● **Work item**: Gather the lines below that include the string "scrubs", copying each in full.

[Start of Attachment]

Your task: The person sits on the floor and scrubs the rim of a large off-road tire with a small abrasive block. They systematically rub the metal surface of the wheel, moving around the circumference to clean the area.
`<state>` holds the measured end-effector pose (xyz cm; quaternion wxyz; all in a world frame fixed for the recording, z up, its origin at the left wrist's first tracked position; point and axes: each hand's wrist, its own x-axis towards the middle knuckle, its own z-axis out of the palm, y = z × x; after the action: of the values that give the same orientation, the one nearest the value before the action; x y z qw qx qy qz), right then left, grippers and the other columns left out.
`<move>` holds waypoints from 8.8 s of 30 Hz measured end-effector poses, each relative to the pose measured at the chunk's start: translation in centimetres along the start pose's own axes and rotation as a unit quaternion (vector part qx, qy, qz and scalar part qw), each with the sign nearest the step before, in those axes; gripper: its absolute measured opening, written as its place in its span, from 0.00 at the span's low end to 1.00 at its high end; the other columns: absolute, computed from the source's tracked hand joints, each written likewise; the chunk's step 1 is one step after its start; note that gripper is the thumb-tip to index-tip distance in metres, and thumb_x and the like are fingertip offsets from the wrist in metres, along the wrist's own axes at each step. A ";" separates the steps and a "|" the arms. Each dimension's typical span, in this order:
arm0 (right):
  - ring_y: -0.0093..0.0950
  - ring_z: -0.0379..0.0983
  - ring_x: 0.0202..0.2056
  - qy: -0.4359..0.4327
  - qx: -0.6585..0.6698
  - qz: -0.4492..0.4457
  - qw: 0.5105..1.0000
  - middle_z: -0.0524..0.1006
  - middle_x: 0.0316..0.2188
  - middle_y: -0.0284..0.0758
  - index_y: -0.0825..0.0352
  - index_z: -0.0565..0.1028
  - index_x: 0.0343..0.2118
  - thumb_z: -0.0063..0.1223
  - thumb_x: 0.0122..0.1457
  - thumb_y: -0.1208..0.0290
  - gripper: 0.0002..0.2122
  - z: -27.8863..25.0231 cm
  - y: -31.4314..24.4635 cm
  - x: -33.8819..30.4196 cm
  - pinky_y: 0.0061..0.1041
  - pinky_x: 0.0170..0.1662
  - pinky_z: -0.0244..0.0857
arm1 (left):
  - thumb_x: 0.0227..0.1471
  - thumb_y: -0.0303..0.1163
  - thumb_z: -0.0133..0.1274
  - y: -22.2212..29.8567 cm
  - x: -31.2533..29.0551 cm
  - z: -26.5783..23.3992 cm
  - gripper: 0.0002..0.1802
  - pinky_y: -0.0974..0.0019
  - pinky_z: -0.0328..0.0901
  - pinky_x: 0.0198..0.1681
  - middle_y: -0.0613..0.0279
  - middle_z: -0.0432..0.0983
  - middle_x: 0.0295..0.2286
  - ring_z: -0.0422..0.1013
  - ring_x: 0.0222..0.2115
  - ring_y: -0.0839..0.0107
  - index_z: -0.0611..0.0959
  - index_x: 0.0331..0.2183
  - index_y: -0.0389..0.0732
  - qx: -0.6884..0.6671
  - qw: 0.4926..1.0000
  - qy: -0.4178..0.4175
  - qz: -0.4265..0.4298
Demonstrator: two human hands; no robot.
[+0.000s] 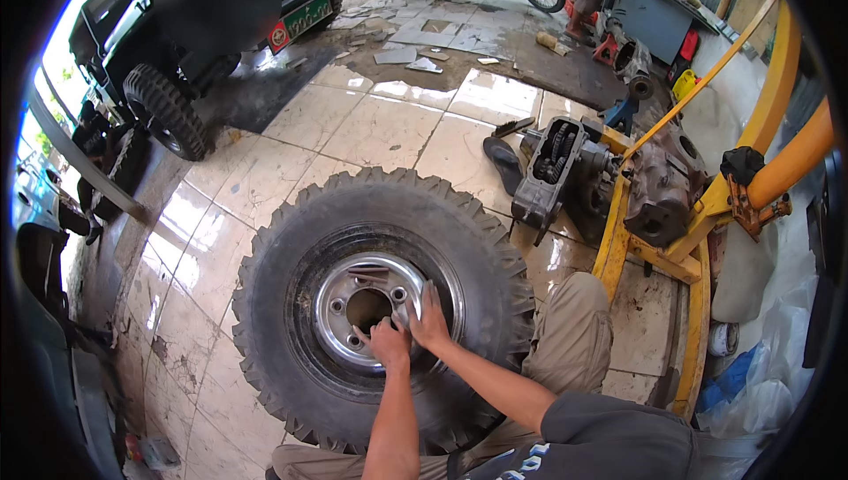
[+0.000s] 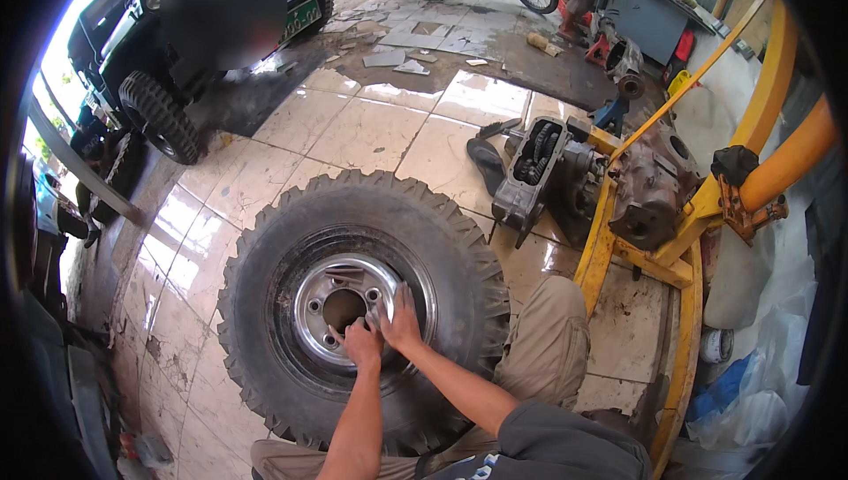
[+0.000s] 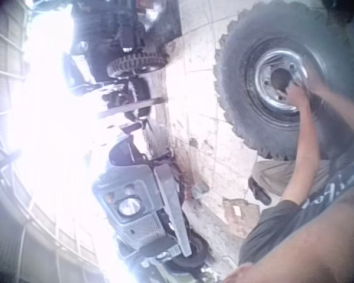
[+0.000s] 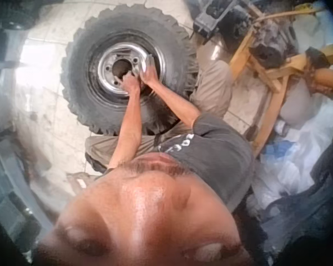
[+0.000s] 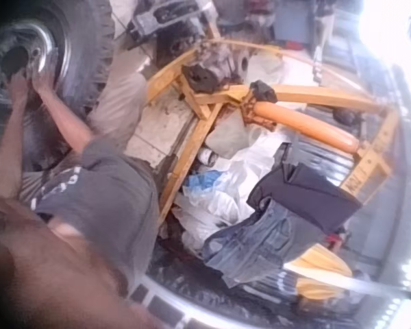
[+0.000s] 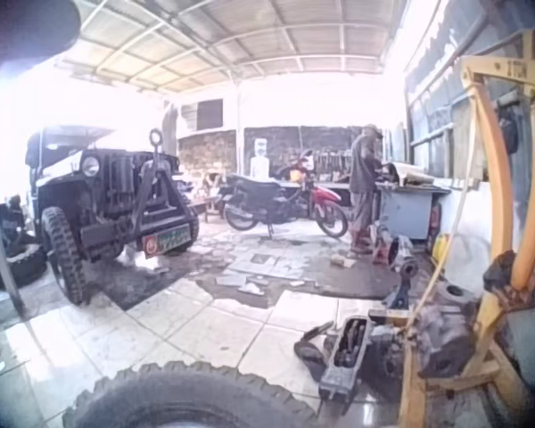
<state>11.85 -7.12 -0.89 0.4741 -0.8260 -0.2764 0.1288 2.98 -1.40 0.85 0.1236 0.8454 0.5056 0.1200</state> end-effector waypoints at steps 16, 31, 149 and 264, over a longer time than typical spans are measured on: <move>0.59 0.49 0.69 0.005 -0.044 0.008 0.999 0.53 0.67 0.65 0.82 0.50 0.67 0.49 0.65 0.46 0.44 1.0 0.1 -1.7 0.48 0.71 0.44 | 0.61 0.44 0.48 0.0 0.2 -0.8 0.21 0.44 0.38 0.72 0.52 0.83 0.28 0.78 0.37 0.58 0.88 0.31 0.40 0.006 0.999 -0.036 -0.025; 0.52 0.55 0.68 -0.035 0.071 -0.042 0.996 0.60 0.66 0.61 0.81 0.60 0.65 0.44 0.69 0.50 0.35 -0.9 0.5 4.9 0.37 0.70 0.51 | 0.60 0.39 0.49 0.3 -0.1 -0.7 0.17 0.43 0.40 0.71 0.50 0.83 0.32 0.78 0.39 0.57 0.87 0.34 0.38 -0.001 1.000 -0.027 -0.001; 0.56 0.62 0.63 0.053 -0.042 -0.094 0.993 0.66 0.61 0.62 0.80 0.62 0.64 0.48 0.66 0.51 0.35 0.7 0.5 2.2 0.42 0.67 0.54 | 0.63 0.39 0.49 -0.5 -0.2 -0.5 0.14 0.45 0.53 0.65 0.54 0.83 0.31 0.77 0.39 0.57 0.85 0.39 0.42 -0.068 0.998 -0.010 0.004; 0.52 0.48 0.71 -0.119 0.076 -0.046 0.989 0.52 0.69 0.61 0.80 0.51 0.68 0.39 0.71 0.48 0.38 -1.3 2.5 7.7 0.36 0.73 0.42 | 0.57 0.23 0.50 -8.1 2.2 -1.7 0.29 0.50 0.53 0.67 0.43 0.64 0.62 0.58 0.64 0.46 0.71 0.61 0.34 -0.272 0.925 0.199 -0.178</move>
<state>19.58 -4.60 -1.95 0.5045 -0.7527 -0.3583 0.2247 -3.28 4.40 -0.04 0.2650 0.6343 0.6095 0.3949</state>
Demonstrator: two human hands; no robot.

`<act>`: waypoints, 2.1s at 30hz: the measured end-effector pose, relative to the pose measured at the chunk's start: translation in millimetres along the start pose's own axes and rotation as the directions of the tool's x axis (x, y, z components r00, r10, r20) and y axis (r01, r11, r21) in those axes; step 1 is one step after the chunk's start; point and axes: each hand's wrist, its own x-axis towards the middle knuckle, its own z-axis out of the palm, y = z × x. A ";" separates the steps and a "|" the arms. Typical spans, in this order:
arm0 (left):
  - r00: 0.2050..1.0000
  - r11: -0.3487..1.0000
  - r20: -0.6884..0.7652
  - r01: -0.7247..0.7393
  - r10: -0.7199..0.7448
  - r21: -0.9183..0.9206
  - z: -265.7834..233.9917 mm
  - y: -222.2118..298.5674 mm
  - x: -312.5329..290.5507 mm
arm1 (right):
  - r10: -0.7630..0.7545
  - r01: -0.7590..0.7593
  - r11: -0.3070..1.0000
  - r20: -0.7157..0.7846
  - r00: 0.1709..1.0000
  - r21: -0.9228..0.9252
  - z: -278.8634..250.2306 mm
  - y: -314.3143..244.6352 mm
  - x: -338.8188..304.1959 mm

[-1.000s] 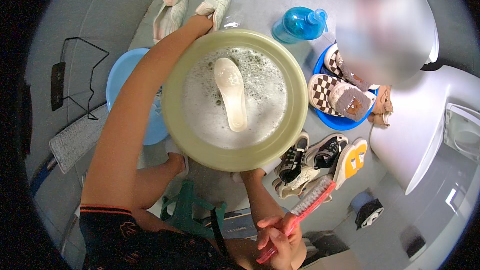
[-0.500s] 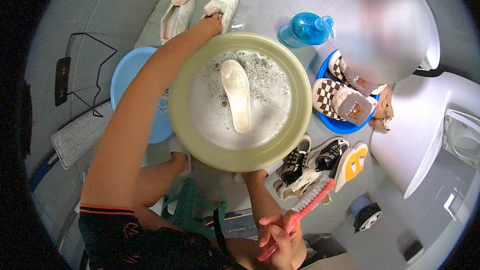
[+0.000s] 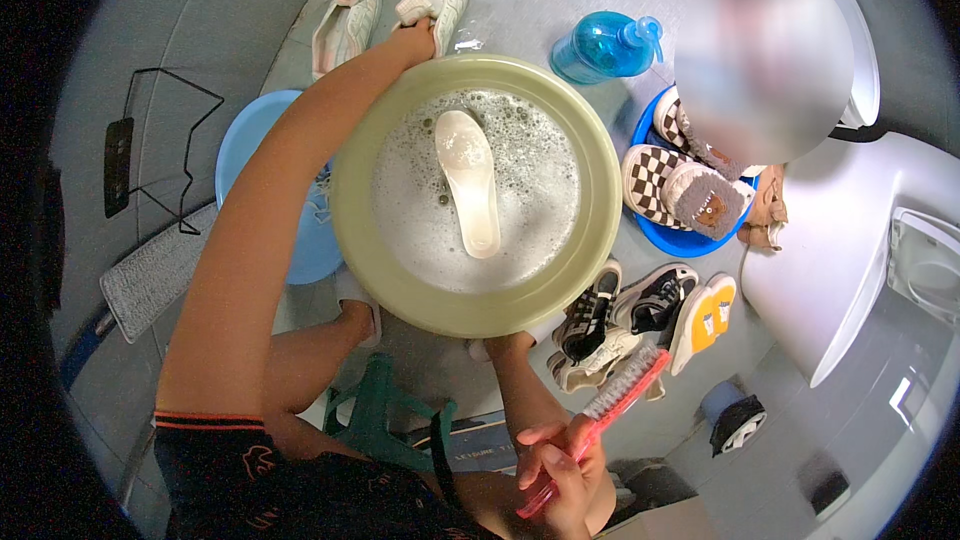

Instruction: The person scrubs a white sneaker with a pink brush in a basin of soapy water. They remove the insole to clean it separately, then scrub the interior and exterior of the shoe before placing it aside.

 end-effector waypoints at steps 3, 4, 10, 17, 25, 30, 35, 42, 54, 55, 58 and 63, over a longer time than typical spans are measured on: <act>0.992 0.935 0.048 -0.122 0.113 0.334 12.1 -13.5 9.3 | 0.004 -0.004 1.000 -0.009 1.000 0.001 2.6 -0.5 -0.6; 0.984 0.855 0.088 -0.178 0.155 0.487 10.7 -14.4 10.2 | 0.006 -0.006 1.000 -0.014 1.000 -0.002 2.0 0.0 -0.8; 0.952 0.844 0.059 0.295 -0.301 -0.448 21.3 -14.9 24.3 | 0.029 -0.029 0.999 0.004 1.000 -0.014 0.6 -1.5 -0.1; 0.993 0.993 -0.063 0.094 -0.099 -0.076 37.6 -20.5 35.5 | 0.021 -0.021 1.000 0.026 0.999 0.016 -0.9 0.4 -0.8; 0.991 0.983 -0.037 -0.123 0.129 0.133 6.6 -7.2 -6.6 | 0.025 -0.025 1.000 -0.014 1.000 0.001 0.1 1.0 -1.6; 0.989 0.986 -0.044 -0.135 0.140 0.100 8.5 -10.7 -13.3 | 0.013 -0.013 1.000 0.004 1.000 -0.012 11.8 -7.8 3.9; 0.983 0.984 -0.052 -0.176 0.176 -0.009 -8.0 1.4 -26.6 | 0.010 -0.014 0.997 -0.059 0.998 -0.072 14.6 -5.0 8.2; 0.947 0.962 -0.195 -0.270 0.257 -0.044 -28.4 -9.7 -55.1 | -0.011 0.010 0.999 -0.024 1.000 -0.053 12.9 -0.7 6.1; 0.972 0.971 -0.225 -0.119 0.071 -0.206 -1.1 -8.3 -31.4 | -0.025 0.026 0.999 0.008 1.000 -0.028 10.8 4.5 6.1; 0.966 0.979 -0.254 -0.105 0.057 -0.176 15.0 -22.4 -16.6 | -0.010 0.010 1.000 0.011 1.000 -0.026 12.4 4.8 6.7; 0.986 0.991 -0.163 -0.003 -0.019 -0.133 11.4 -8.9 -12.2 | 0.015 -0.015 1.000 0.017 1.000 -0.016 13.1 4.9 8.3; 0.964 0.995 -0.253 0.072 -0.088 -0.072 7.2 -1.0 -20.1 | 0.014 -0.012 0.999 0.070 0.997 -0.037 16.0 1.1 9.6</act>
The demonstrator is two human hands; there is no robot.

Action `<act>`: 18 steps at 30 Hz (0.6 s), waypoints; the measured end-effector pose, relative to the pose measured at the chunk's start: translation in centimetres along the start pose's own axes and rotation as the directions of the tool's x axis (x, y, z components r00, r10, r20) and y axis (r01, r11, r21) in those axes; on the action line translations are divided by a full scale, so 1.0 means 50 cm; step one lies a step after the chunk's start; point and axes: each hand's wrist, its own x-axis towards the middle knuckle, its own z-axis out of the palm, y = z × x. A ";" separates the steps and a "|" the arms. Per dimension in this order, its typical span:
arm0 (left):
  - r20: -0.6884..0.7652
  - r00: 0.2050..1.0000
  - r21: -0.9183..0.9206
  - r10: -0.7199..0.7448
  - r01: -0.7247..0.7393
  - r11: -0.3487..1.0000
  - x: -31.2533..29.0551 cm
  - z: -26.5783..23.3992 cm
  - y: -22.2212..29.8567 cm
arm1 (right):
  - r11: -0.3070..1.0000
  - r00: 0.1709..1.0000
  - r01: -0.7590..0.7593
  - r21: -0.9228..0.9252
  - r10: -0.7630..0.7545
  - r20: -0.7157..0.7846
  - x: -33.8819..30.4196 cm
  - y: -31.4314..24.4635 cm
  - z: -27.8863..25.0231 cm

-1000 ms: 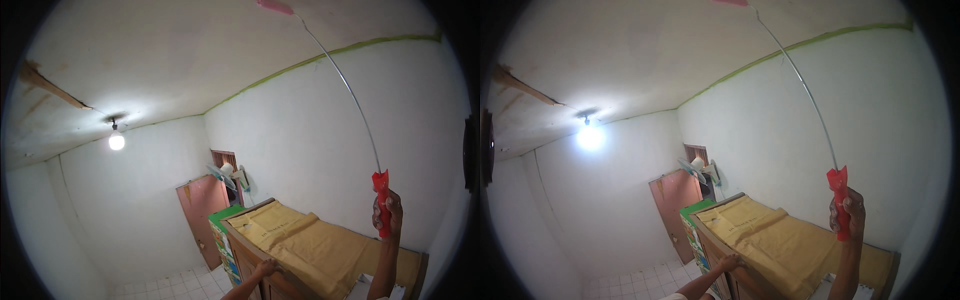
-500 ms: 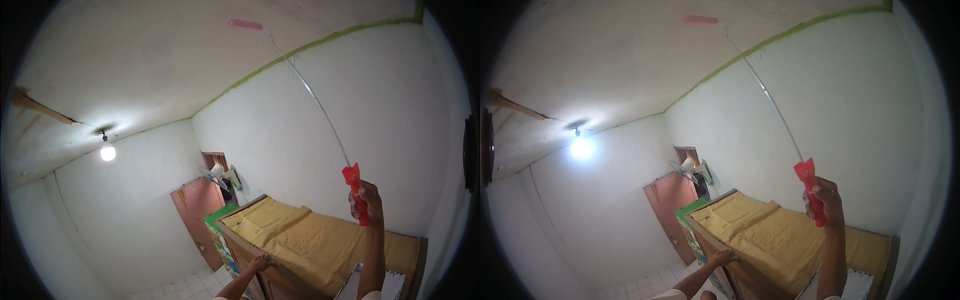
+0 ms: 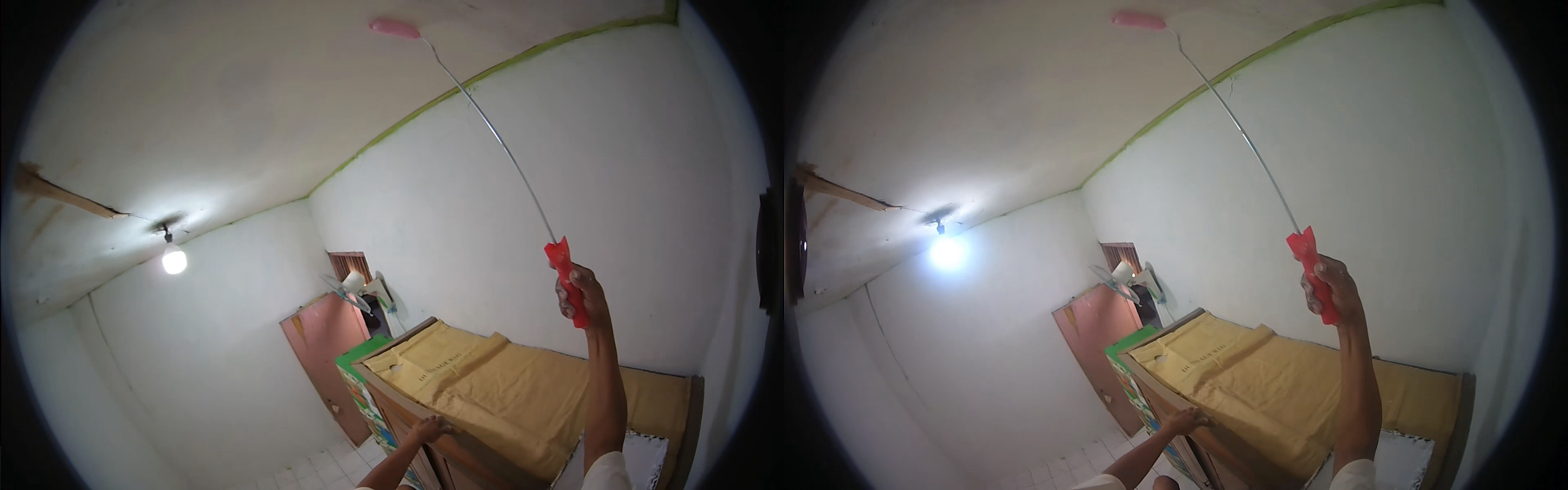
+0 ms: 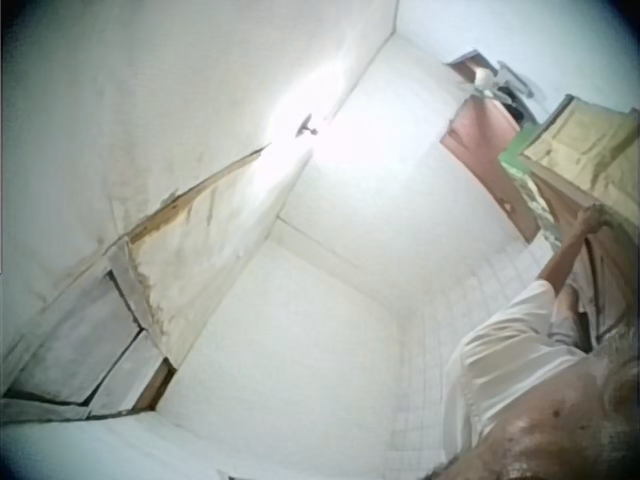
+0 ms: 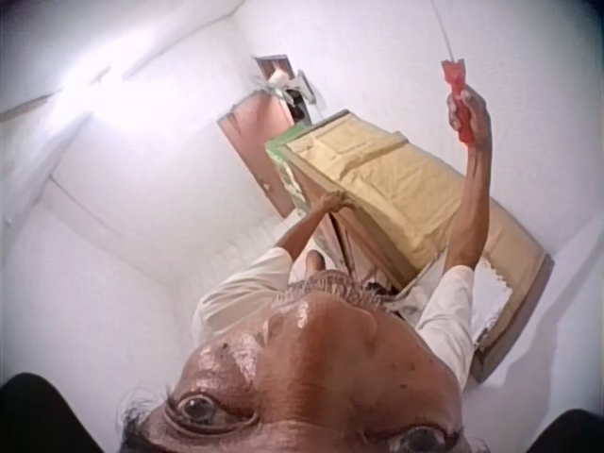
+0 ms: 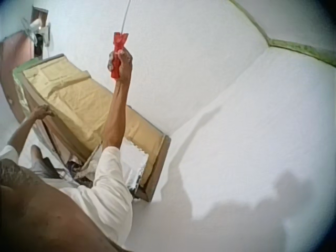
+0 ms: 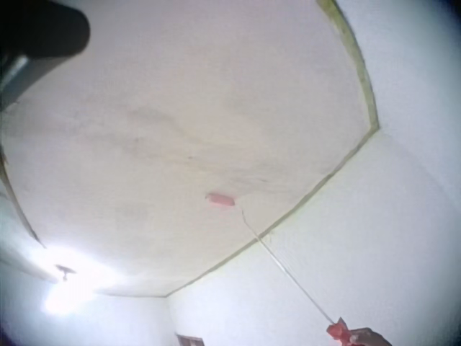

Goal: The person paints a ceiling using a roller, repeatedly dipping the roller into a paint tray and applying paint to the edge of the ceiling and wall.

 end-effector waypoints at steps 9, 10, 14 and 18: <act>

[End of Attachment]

● **Output of the exercise**:
Your task: The person sits on the floor and scrubs the rim of a large off-road tire with a small abrasive block. They systematically rub the metal surface of the wheel, moving around the circumference to clean the area.
Instruction: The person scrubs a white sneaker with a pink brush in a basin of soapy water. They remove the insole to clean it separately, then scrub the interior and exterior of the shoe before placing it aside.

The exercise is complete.